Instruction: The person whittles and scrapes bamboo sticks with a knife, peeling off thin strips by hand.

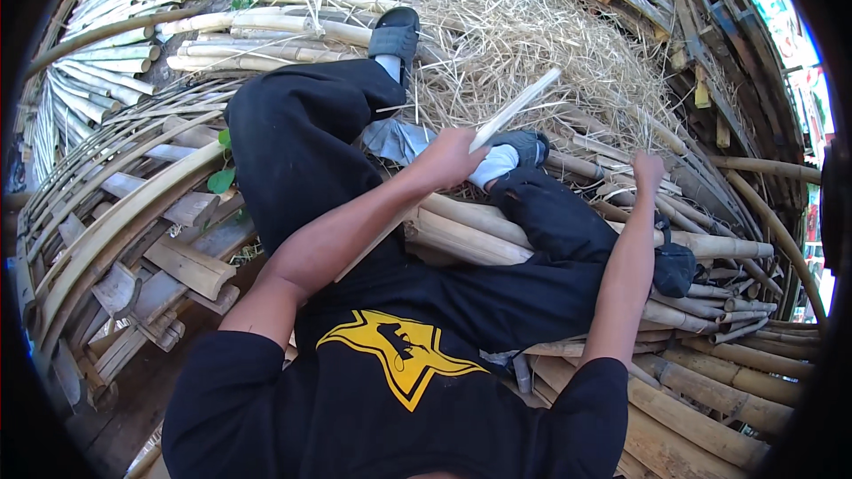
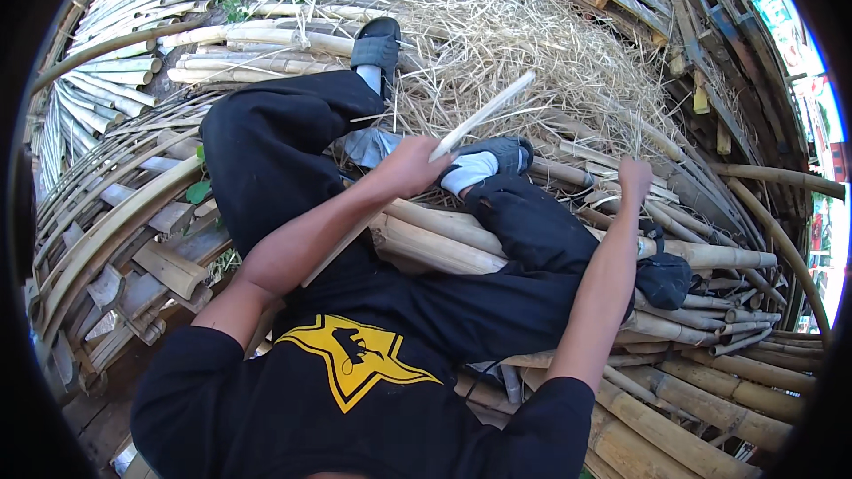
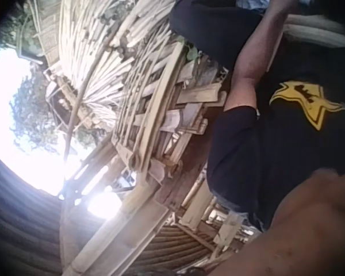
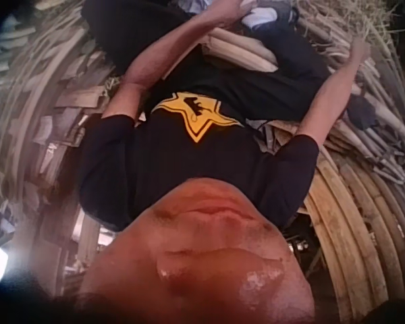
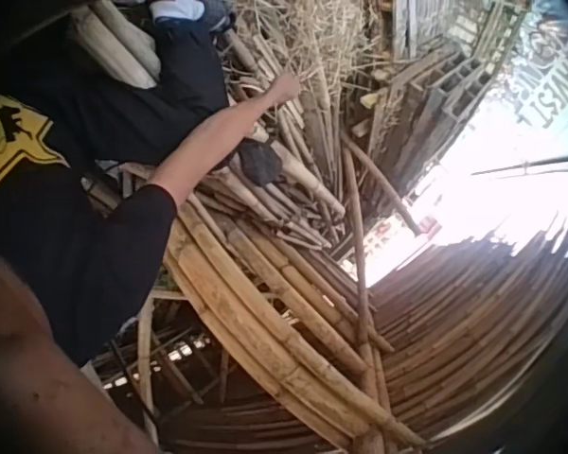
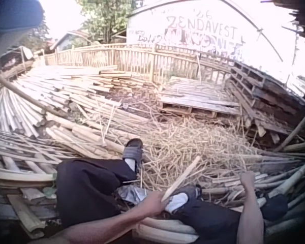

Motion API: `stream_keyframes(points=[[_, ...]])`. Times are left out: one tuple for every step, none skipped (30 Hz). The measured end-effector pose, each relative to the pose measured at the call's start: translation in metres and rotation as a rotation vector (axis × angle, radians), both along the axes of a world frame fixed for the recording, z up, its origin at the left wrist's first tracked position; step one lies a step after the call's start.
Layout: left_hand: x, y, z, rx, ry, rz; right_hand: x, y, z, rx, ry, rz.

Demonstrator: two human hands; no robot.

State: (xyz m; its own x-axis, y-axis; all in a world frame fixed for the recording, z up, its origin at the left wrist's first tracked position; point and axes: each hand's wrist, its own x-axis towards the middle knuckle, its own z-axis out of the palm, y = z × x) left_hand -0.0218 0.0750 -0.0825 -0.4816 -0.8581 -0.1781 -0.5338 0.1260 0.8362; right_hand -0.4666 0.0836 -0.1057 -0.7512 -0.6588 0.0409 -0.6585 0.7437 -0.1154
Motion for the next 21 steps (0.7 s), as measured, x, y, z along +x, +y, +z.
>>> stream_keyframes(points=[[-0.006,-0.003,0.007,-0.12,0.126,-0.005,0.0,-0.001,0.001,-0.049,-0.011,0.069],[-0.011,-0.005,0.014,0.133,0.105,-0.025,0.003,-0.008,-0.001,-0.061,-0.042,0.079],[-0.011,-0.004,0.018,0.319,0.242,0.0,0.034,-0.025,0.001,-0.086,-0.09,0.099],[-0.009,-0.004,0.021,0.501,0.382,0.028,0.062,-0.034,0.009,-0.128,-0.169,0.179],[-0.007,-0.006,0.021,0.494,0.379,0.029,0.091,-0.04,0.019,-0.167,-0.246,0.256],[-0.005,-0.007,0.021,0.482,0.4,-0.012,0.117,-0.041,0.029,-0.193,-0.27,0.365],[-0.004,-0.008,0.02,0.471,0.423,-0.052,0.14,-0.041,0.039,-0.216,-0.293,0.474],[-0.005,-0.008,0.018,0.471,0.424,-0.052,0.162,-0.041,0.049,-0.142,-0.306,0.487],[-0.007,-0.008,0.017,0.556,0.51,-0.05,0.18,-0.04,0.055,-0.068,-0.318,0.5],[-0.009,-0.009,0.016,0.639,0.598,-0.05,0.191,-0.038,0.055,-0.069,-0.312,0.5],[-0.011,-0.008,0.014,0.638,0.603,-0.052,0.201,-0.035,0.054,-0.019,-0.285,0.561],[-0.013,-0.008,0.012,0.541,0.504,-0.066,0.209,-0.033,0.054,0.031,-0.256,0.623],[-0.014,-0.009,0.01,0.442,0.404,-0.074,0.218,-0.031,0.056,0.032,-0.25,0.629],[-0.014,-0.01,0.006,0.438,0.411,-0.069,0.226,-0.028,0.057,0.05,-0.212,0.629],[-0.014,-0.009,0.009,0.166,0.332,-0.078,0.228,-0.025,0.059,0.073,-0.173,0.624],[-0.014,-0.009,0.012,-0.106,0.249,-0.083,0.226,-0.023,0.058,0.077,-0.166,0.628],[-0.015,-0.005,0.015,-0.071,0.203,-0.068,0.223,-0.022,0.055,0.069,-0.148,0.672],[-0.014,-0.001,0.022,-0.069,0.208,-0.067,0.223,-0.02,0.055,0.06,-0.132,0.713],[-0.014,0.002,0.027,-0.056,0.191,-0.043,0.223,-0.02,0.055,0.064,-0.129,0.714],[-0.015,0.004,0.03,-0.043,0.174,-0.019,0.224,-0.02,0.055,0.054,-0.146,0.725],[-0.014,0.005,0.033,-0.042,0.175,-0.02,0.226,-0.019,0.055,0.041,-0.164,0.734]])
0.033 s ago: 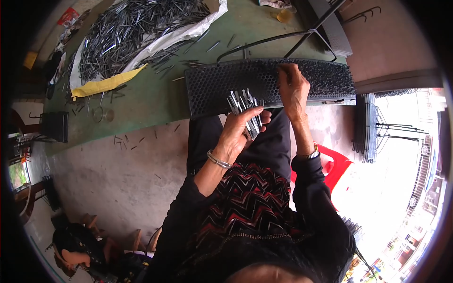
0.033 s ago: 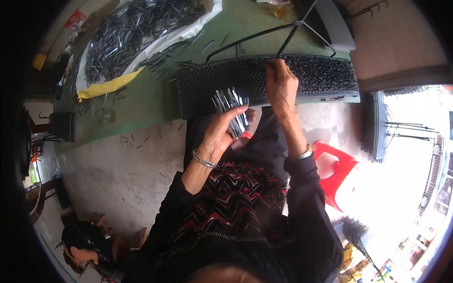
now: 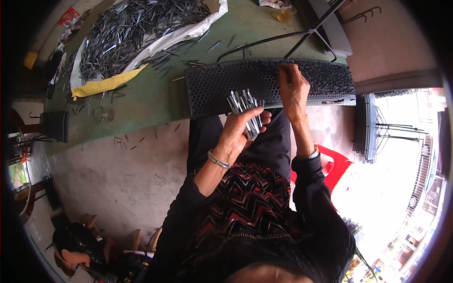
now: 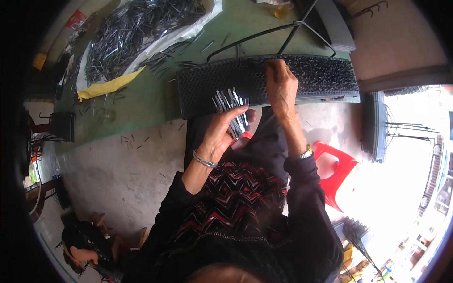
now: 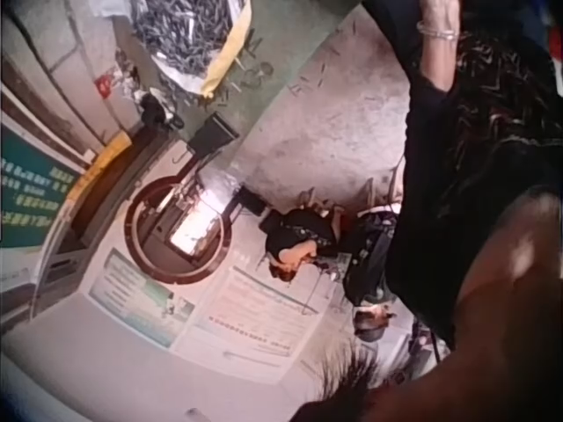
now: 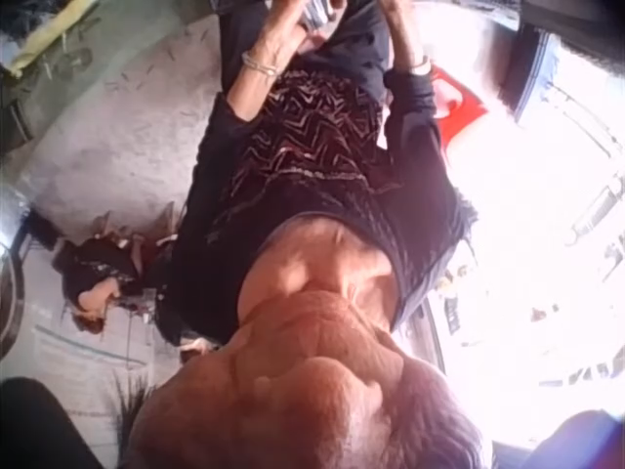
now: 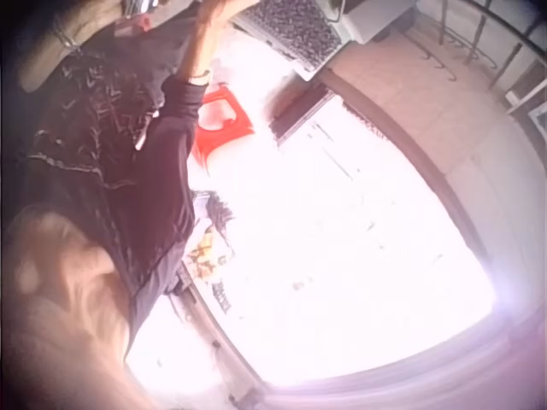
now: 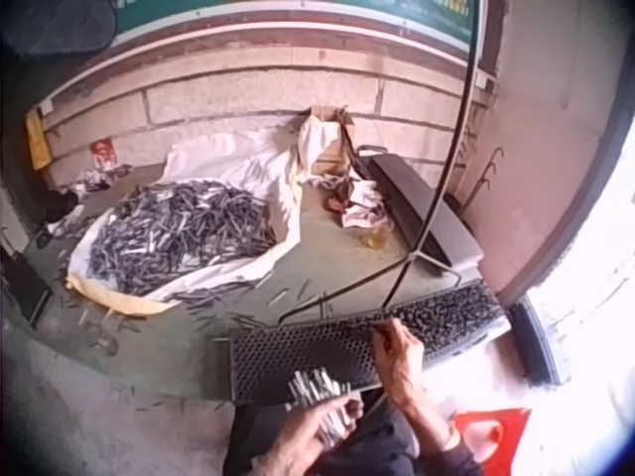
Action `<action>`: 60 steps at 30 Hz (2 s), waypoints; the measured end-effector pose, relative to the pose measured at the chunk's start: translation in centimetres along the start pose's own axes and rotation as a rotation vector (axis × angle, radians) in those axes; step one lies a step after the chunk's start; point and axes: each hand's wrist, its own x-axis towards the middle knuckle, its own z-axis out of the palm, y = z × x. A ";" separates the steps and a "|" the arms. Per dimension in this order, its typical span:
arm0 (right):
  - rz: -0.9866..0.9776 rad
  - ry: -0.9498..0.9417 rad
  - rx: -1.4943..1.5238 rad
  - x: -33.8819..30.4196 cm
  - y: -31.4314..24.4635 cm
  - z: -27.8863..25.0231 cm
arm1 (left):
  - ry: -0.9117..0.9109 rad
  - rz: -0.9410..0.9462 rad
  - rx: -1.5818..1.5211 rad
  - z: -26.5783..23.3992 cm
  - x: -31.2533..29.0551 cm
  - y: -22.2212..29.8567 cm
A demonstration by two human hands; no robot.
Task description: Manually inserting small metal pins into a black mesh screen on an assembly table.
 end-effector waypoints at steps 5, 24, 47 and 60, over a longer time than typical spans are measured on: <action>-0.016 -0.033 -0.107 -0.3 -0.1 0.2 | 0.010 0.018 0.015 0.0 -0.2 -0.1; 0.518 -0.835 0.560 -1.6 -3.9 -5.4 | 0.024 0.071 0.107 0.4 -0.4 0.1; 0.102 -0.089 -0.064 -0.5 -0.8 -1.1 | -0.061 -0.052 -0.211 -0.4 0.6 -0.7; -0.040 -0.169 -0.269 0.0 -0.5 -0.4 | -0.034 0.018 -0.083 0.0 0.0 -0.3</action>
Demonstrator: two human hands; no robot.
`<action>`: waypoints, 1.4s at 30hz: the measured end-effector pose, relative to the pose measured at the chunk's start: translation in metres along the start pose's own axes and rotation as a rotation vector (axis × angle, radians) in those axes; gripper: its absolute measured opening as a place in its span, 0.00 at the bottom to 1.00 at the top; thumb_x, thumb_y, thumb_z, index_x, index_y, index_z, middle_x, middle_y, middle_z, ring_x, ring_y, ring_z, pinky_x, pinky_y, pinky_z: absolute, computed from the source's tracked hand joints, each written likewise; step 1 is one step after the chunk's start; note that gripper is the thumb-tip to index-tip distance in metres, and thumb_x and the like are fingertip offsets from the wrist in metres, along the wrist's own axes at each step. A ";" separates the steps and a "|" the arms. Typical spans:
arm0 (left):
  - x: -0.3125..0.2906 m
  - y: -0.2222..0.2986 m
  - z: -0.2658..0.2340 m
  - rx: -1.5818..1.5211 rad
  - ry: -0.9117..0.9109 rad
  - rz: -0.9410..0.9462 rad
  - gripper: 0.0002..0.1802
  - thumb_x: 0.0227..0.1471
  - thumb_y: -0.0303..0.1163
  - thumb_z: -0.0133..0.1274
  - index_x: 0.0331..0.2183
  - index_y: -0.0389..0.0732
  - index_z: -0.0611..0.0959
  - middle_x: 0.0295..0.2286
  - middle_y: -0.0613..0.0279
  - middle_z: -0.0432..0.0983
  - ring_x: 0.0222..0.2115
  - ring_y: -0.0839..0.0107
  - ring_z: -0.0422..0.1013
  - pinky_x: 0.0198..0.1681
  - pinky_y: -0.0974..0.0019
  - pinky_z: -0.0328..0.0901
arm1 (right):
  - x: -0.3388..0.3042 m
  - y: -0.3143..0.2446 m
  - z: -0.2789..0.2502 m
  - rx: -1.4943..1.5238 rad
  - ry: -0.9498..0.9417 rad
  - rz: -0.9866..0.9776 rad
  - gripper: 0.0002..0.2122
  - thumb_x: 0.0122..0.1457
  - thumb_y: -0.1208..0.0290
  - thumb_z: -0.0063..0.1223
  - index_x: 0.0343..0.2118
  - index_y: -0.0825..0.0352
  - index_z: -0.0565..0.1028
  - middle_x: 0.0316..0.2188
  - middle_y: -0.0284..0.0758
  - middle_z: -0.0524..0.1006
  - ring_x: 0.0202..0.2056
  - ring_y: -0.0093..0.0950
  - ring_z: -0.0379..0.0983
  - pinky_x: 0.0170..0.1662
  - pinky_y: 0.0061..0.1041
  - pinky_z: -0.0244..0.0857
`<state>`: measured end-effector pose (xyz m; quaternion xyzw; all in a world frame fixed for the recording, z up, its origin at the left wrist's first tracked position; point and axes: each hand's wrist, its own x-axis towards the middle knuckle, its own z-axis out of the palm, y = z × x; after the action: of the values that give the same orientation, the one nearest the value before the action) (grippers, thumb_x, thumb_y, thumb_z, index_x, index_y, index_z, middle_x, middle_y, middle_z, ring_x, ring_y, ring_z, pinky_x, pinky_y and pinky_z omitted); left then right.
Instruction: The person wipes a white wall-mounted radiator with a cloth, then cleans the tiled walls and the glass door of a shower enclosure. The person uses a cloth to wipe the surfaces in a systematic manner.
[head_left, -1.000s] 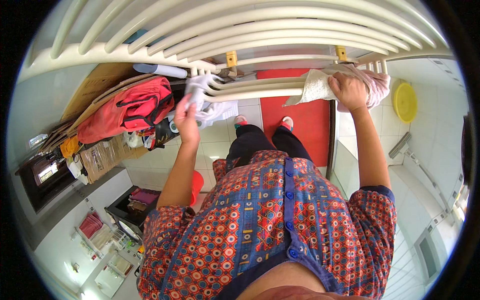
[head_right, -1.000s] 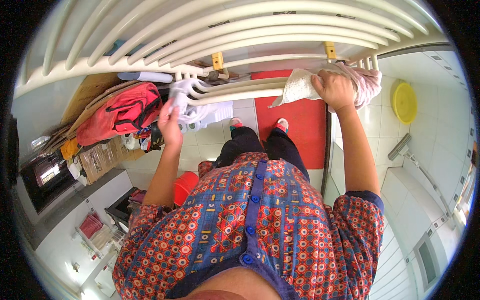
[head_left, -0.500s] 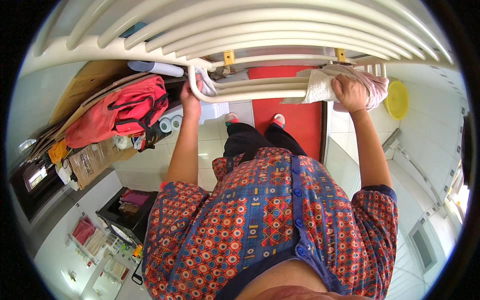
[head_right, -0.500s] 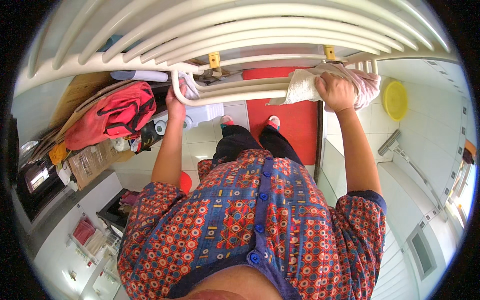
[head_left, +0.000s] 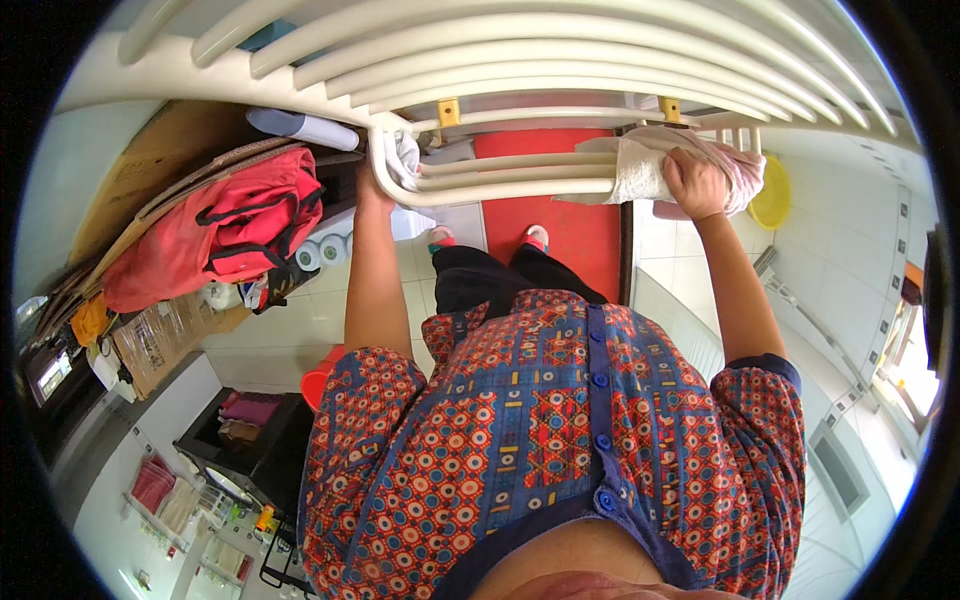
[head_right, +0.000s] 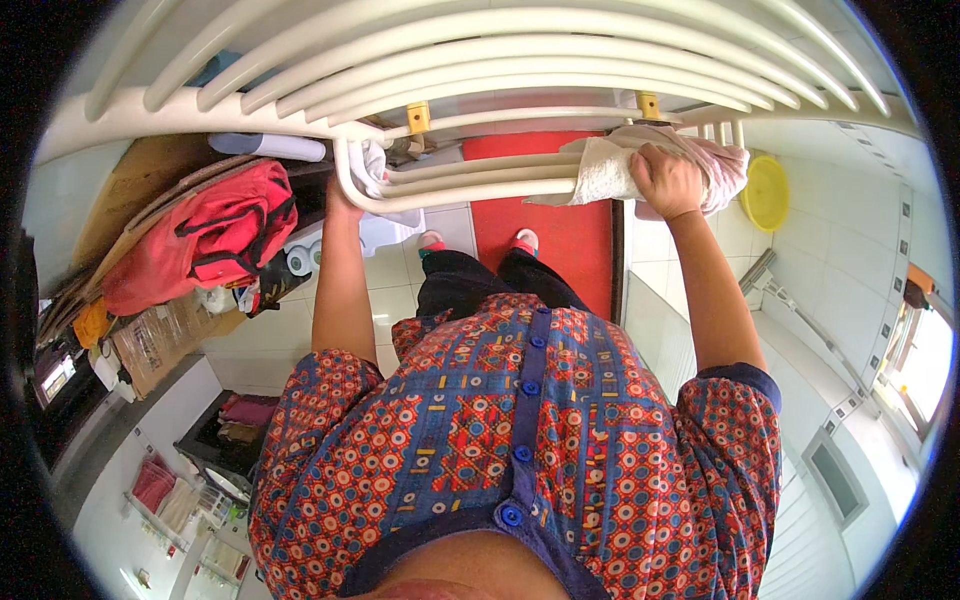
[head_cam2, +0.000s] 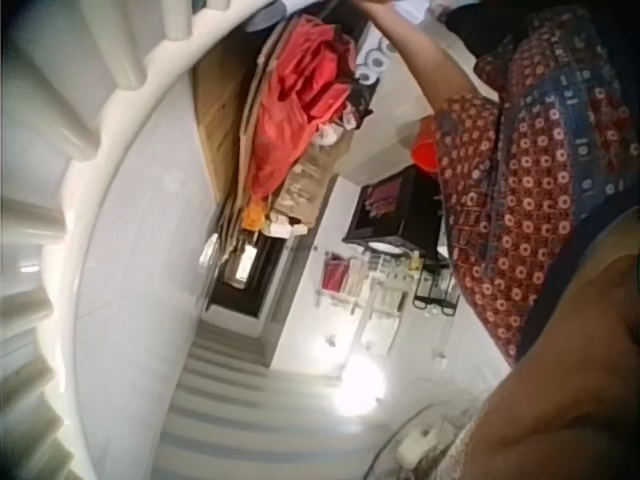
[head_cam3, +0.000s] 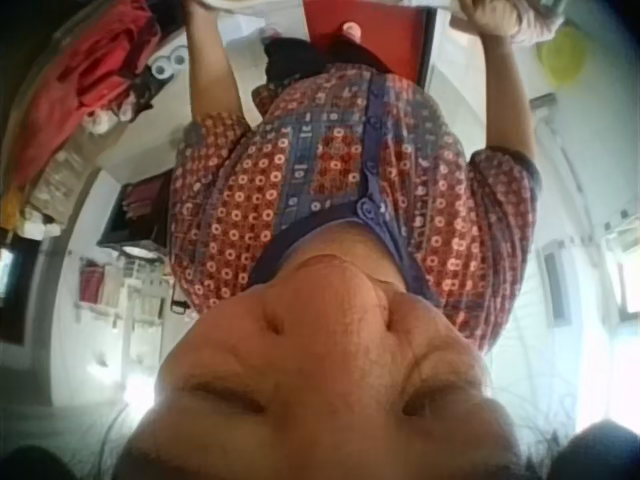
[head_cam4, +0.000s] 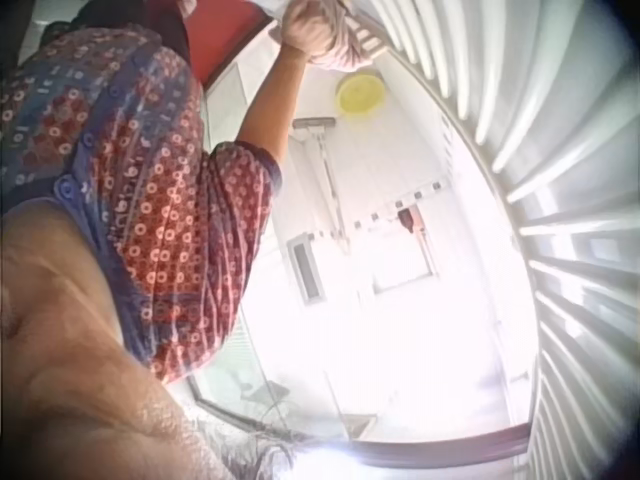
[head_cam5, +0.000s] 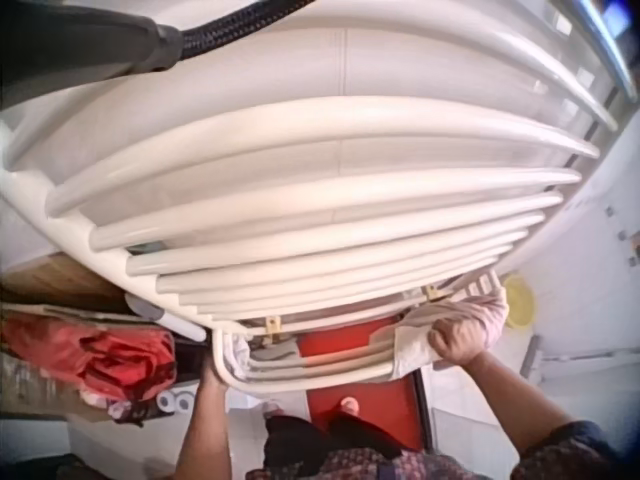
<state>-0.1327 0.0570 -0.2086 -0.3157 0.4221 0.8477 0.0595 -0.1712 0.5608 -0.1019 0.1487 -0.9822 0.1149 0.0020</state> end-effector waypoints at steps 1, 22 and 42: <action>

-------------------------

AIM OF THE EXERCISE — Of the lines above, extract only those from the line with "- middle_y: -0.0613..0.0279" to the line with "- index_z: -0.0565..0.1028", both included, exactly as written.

TASK OUTPUT —
  - middle_y: -0.0613..0.0279
  - middle_z: -0.0432..0.0983
  - ring_x: 0.0222..0.2115
  - ring_y: -0.0839..0.0107
  - ring_z: -0.0422..0.1013
  - pinky_x: 0.0198..0.1681
  - pinky_y: -0.0974..0.0019
  - pinky_z: -0.0328..0.0901
arm1 (right):
  - x: -0.3388..0.3042 m
  - y: -0.3143..0.2446 m
  - z: -0.2789..0.2502 m
  - rx: -1.4943..1.5238 rad
  - ry: -0.9498..0.9417 rad
  - rz: -0.9866..0.9776 rad
  - gripper: 0.0002..0.2122
  - thumb_x: 0.0122..0.1457
  - thumb_y: -0.1208..0.0290
  - thumb_z: -0.0063..0.1223
  - index_x: 0.0343..0.2118
  - index_y: -0.0825..0.0352
  - index_z: -0.0565..0.1028

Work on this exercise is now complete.